> TO DO: Leave out the images and set down the records below exactly.

> MATERIALS PROVIDED:
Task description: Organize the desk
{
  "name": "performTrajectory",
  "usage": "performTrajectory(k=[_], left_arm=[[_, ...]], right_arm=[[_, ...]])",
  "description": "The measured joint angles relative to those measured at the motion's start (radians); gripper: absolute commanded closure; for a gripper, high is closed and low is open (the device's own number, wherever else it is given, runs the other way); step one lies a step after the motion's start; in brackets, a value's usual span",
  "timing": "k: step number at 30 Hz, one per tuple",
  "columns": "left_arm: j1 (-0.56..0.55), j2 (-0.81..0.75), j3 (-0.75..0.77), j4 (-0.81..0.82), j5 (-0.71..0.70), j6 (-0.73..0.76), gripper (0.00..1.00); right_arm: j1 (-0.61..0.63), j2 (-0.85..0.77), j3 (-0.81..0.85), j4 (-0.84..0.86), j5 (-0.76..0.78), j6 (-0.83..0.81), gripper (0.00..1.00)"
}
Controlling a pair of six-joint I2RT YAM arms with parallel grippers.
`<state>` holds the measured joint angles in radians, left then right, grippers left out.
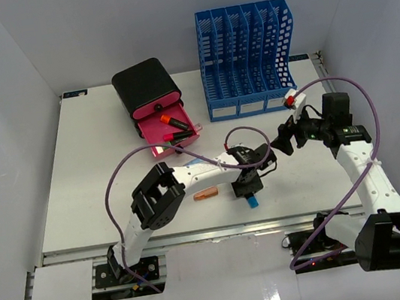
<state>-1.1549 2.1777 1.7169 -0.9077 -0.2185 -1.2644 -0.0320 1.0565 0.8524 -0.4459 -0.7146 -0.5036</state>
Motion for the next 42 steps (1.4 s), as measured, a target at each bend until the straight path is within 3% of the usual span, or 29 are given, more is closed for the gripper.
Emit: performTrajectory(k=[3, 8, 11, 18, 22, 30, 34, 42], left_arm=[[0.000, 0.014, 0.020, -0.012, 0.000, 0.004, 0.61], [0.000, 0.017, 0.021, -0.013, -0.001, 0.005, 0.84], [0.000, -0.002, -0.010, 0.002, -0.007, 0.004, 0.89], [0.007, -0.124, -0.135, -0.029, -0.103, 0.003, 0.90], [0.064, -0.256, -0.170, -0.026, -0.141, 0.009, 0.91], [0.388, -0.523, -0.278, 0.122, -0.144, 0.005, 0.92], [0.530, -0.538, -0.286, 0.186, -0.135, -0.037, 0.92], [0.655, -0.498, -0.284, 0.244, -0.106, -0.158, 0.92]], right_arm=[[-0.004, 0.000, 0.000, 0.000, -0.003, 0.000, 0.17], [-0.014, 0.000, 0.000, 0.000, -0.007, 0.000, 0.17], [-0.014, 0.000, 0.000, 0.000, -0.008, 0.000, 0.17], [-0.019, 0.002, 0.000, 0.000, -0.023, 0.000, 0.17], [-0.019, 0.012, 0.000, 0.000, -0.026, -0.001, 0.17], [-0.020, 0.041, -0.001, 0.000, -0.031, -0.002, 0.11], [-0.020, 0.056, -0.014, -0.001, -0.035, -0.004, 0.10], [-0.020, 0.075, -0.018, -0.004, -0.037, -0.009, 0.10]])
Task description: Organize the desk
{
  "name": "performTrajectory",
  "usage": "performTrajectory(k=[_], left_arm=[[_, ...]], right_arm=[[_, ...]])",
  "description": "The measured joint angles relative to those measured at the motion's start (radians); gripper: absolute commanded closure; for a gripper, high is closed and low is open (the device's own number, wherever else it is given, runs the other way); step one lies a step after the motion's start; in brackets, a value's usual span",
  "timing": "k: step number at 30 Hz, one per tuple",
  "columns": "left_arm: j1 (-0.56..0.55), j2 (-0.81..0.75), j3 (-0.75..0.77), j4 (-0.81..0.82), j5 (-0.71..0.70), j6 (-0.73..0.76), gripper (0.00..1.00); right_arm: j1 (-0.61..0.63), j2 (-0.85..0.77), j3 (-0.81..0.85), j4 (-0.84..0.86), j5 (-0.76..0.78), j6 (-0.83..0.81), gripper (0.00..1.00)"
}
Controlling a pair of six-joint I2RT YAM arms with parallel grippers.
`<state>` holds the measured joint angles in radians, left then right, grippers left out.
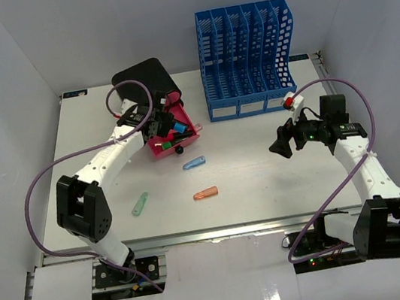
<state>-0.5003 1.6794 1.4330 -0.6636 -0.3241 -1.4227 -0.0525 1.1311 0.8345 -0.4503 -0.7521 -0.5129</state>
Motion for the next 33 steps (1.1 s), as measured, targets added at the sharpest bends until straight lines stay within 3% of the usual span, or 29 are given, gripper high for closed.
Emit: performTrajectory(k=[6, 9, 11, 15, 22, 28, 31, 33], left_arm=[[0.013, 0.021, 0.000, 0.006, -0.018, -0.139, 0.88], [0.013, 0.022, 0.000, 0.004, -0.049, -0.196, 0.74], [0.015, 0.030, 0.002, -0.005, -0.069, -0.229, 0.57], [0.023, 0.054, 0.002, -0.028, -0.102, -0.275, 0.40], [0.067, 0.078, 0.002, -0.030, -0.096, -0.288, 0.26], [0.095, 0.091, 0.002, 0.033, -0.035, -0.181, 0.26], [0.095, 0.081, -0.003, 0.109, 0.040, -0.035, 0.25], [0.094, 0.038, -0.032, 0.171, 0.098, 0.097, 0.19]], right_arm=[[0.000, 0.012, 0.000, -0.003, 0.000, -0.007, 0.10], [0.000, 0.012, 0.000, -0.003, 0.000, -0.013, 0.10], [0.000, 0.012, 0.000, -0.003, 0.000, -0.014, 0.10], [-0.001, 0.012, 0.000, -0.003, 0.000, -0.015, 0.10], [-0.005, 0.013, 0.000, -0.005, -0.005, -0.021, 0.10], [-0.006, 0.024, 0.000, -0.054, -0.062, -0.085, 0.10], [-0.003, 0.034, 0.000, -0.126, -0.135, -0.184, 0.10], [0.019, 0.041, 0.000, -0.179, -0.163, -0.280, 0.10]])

> ANSWER FOR THIS EXERCISE:
Task description: Organize the desk
{
  "name": "performTrajectory",
  "usage": "performTrajectory(k=[_], left_arm=[[_, ...]], right_arm=[[_, ...]])",
  "description": "The measured joint angles relative to those measured at the motion's start (radians); gripper: absolute commanded closure; for a gripper, high is closed and low is open (the device's own number, wherever else it is given, runs the other way); step one lies a step after the motion's start; in brackets, a value's usual span",
  "timing": "k: step number at 30 Hz, one per tuple",
  "columns": "left_arm: j1 (-0.56..0.55), j2 (-0.81..0.75), j3 (-0.75..0.77), j4 (-0.81..0.82), j5 (-0.71..0.70), j6 (-0.73..0.76), gripper (0.00..1.00); right_arm: j1 (-0.61..0.63), j2 (-0.85..0.77), j3 (-0.81..0.85), j4 (-0.84..0.86), j5 (-0.76..0.78), j6 (-0.83..0.81), gripper (0.00..1.00)"
}
Controlling a pair of six-joint I2RT YAM arms with parallel grippers.
`<state>` holds the measured joint angles in radians, left then right, grippers left out.
<state>-1.1549 2.1777 1.7169 -0.9077 -0.2185 -1.2644 -0.0320 1.0565 0.8524 -0.4459 -0.7146 -0.5036</state>
Motion for the next 42 steps (1.4 s), as measured, a target at each bend until the straight path is within 3% of the usual span, or 29 are given, more is closed for the gripper.
Emit: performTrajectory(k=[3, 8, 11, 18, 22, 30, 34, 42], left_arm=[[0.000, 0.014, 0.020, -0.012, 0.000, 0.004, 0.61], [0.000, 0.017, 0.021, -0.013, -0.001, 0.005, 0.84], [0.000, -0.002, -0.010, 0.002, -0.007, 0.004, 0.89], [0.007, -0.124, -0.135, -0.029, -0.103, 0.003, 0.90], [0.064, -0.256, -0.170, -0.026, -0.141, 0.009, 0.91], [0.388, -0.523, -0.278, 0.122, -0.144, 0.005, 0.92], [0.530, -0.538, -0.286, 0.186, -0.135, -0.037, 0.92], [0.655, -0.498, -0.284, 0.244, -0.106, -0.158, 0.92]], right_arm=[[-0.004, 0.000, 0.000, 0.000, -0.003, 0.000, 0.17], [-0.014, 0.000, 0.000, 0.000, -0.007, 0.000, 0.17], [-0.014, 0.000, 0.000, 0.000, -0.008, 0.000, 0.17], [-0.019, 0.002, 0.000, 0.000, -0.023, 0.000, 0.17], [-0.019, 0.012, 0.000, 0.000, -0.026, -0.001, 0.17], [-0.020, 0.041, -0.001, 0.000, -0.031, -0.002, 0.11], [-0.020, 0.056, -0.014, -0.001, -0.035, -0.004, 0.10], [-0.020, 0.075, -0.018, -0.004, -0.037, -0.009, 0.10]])
Task description: Organize the desk
{
  "name": "performTrajectory",
  "usage": "performTrajectory(k=[_], left_arm=[[_, ...]], right_arm=[[_, ...]])",
  "description": "The measured joint angles relative to those measured at the motion's start (radians); gripper: absolute commanded closure; for a gripper, high is closed and low is open (the device's own number, wherever else it is given, runs the other way); step one lies a step after the motion's start; in brackets, a value's usual span",
  "timing": "k: step number at 30 Hz, one per tuple",
  "columns": "left_arm: j1 (-0.56..0.55), j2 (-0.81..0.75), j3 (-0.75..0.77), j4 (-0.81..0.82), j5 (-0.71..0.70), j6 (-0.73..0.76), gripper (0.00..1.00); right_arm: j1 (-0.61..0.63), j2 (-0.85..0.77), j3 (-0.81..0.85), j4 (-0.84..0.86), j5 (-0.76..0.78), j6 (-0.83..0.81), gripper (0.00..1.00)"
}
Controlling a pair of six-joint I2RT YAM arms with parallel grippers.
`<state>` holds the measured joint angles in radians, left then right, grippers left out.
<state>-0.5003 1.6794 1.4330 -0.6636 -0.3241 -1.4227 -0.0525 1.1311 0.8345 -0.4503 -0.7521 -0.5129</state>
Motion for the next 33 steps (1.1 s), as measured, targets added at the sharpest bends until straight lines stay within 3% of the usual span, or 29 are given, gripper high for closed.
Emit: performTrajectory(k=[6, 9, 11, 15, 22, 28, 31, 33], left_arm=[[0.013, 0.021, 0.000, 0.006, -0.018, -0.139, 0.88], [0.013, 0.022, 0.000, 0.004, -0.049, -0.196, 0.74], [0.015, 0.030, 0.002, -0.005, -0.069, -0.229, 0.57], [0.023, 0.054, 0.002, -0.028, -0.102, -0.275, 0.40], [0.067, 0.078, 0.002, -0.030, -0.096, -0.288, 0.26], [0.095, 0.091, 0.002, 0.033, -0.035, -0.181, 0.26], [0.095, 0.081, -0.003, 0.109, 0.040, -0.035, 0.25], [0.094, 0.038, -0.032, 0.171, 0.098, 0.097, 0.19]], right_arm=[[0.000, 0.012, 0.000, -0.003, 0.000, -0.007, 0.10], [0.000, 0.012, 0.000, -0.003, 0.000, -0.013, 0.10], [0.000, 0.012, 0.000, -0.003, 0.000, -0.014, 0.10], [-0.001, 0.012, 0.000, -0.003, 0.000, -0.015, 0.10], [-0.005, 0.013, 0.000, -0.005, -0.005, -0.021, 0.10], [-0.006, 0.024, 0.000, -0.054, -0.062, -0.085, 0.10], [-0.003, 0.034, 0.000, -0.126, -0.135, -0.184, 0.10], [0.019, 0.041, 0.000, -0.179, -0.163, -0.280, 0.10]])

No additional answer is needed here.